Bluthochdruck ist eine stille Gefahr für die Gefäße im Herz und im Gehirn. Daran besteht kein Zweifel. In allen aktuellen Leitlinien ist auch klar bei Werten von über 140/90 mmHg die Rede von einem behandlungsbedürften Bluthochdruck. Wer kardiovaskuläre Risiken aufweist, für den gelten strengere Maßstäbe. Doch welche Werte sollten optimalerweise durch eine Therapie dann erreicht werden? Gibt es auch zu niedrige Werte, die dann ebenfalls die Gesundheit gefährden können? Hier die Antwort unseres Experten
Die Sprechstundenfrage im Wortlaut:
Ich, 82, bin schlank, Nichtraucher und bewege mich viel. Seit einem Herzinfarkt und einer Bypass-Operation wegen einer KHK ernähre ich mich auch sehr bewusst. Mein Blutdruck liegt unter der aktuellen Medikation mit Candesartan recht konstant bei 130/80 mmHg. Das entspricht auch in etwa den Empfehlungen meines Kardiologen. Meine Nierenfunktion ist laut letztem Befund ebenfalls noch okay. Jetzt habe ich aber gelesen, dass der normale Blutdruck sogar noch niedriger liegt, nämlich bei 120/70 mmHg und niedriger. Nun bin ich verwirrt. Sollte die Candesartan-Dosis vielleicht erhöht werden? Andererseits: Sind niedrige Werte nicht auch mit Organschäden, etwa an den Nieren, verbunden? Ich würde gerne wissen: Geben die Leitlinien vielleicht konkrete Hinweise, nicht nur wann der Blutdruck zu hoch, sondern auch, wann er zu niedrig ist – vor allem bei einer KHK? (Peter M., Freiburg)
Antwort des Experten
Die Angaben der zahlreichen aktuellen Leitlinien zur Behandlung der Hypertonie sind nicht nur für Sie, sondern auch für viele andere Patienten und sogar Ärzte verwirrend. Nach der neuen Stadieneinteilung von Blutdruckhöhe der europäischen Gesellschaft für Kardiologie (ESC) würde zum Beispiel bei Ihnen tatsächlich bereits ein erhöhter Blutdruck (120-139/70-89 mmHg) vorliegen und der Zielblutdruck einer medikamentösen Therapie knapp verfehlt werden (120-129 mmHg/70-90 mmHg).

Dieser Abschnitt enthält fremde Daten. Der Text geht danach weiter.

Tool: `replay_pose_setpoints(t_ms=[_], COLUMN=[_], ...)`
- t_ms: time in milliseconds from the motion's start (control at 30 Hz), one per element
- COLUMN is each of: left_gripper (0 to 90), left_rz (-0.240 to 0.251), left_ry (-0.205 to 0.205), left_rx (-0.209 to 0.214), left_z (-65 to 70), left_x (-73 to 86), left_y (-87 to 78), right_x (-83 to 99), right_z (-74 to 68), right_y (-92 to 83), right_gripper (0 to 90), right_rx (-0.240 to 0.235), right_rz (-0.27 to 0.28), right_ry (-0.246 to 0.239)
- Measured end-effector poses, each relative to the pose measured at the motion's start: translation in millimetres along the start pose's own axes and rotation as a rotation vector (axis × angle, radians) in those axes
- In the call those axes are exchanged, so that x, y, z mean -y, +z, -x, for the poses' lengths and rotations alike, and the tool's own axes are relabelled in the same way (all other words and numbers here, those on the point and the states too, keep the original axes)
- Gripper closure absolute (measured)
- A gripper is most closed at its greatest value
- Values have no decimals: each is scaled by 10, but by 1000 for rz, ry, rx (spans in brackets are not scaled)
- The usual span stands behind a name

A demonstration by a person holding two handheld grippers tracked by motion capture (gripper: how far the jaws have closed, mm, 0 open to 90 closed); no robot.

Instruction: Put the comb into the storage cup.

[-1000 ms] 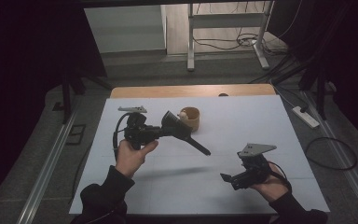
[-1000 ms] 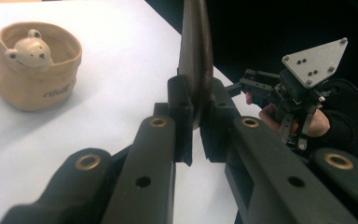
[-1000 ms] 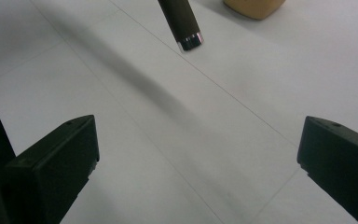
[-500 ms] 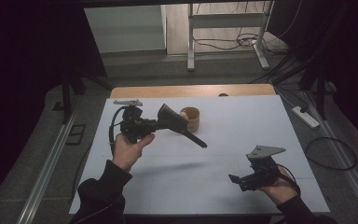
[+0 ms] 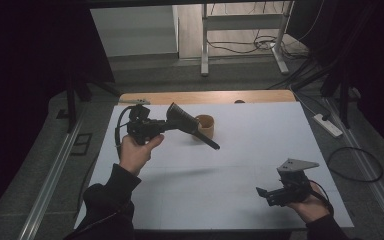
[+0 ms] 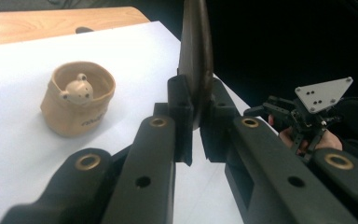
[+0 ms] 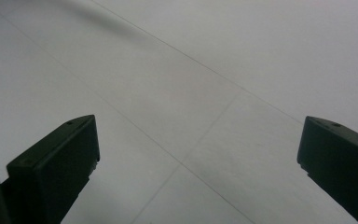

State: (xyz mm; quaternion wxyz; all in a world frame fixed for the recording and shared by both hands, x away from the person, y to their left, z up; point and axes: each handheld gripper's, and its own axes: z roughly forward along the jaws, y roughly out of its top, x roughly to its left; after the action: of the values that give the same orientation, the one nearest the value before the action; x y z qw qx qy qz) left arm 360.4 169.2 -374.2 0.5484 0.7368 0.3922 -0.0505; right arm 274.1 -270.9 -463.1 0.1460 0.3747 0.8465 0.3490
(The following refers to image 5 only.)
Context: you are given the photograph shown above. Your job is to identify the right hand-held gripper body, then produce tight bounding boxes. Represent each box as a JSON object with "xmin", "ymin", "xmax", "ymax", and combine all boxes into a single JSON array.
[{"xmin": 276, "ymin": 158, "xmax": 321, "ymax": 206}]

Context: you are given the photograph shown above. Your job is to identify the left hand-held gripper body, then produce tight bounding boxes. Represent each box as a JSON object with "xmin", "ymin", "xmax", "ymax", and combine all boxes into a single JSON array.
[{"xmin": 125, "ymin": 104, "xmax": 168, "ymax": 146}]

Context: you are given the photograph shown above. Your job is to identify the brown tape roll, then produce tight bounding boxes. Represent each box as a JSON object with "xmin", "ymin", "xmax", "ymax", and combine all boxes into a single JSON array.
[{"xmin": 194, "ymin": 114, "xmax": 216, "ymax": 140}]

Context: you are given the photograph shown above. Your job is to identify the person's left hand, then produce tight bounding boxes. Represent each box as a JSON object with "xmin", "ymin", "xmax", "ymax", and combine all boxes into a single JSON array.
[{"xmin": 118, "ymin": 133, "xmax": 165, "ymax": 177}]

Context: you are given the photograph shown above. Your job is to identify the person's right hand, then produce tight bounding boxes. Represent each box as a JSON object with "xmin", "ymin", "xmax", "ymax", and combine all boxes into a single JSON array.
[{"xmin": 287, "ymin": 182, "xmax": 332, "ymax": 224}]

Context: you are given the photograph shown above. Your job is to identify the wooden table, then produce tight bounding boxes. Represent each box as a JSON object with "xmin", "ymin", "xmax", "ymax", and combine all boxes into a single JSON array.
[{"xmin": 117, "ymin": 89, "xmax": 297, "ymax": 106}]

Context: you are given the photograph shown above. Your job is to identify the white table board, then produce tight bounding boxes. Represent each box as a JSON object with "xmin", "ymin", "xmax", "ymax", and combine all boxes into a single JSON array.
[{"xmin": 74, "ymin": 101, "xmax": 354, "ymax": 231}]

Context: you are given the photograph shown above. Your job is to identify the black floor socket plate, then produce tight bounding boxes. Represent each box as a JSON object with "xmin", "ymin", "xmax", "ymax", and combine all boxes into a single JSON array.
[{"xmin": 69, "ymin": 132, "xmax": 94, "ymax": 157}]

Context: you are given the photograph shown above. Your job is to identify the white power strip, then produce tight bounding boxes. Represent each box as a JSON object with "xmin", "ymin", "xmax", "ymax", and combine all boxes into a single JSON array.
[{"xmin": 313, "ymin": 113, "xmax": 344, "ymax": 139}]

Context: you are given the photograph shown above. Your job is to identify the black tripod stand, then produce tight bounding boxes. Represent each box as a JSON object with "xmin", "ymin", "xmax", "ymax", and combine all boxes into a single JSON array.
[
  {"xmin": 291, "ymin": 56, "xmax": 354, "ymax": 130},
  {"xmin": 63, "ymin": 63, "xmax": 123, "ymax": 134}
]

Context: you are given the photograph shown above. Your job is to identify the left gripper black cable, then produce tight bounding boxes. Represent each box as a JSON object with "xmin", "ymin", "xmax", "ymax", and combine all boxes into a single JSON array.
[{"xmin": 114, "ymin": 105, "xmax": 135, "ymax": 158}]

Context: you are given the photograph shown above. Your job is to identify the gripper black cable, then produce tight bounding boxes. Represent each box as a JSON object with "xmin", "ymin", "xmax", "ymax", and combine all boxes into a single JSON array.
[
  {"xmin": 114, "ymin": 105, "xmax": 135, "ymax": 158},
  {"xmin": 308, "ymin": 179, "xmax": 335, "ymax": 215}
]

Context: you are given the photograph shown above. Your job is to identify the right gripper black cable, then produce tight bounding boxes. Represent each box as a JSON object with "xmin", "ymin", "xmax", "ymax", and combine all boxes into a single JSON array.
[{"xmin": 308, "ymin": 179, "xmax": 335, "ymax": 215}]

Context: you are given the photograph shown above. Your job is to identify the white metal desk frame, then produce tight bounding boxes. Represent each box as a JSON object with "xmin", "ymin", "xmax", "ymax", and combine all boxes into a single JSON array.
[{"xmin": 199, "ymin": 0, "xmax": 295, "ymax": 77}]

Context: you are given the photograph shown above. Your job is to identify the aluminium floor rail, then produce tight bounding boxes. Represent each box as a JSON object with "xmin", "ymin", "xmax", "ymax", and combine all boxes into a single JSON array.
[
  {"xmin": 324, "ymin": 96, "xmax": 384, "ymax": 238},
  {"xmin": 17, "ymin": 116, "xmax": 85, "ymax": 240}
]

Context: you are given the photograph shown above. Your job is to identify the black looped floor cable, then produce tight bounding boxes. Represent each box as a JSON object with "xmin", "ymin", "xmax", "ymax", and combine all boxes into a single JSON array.
[{"xmin": 326, "ymin": 146, "xmax": 384, "ymax": 184}]

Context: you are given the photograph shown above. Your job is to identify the tangled black floor cables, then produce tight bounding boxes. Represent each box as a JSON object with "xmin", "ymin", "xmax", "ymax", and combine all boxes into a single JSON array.
[{"xmin": 206, "ymin": 31, "xmax": 311, "ymax": 57}]

Dennoch sind die Empfehlungen Ihres Kardiologen mit einem Zielwert von 130/80 mmg, den Sie offenbar gut und stabil erreichen, aus meiner Sicht vernünftig. Grundsätzlich sollten Sie aufgrund ihrer koronaren Herzkrankheit mit überstandenem Herzinfarkt und der Bypass-Operation unbedingt auf einen gut eingestellten, stabilen Blutdruck achten, der nicht weiter ansteigt. Daher: bitte regelmäßig kontrollieren!
Die strengen Angaben, Blutdruckwerte von unter 120/70 mmHg als nicht erhöht (normale) anzugeben, beziehungsweise bei einer Therapie als Ziel Werte zwischen 120-129 systolisch und unter 80 mmHg diastolisch zu empfehlen, rühren daher, dass es wissenschaftlich nachgewiesen ist, dass mit zunehmendem Druck die Belastung auf unsere Gefäße wächst. Zugleich ist dies aber immer mit dem Hinweis gekoppelt – „sofern das vertragen wird“. Und gerade im Alter (Schwindel/Sturzgefahr) ist der niedrige Zielwert oft schwer umsetzbar. Da sie gesund leben und auch Ihre Nierenfunktion offenbar noch gut ist, sehe ich aktuell keinen Grund, die Dosis von Candesartan zu erhöhen, um noch niedrigere Blutdruckwerte zu erreichen.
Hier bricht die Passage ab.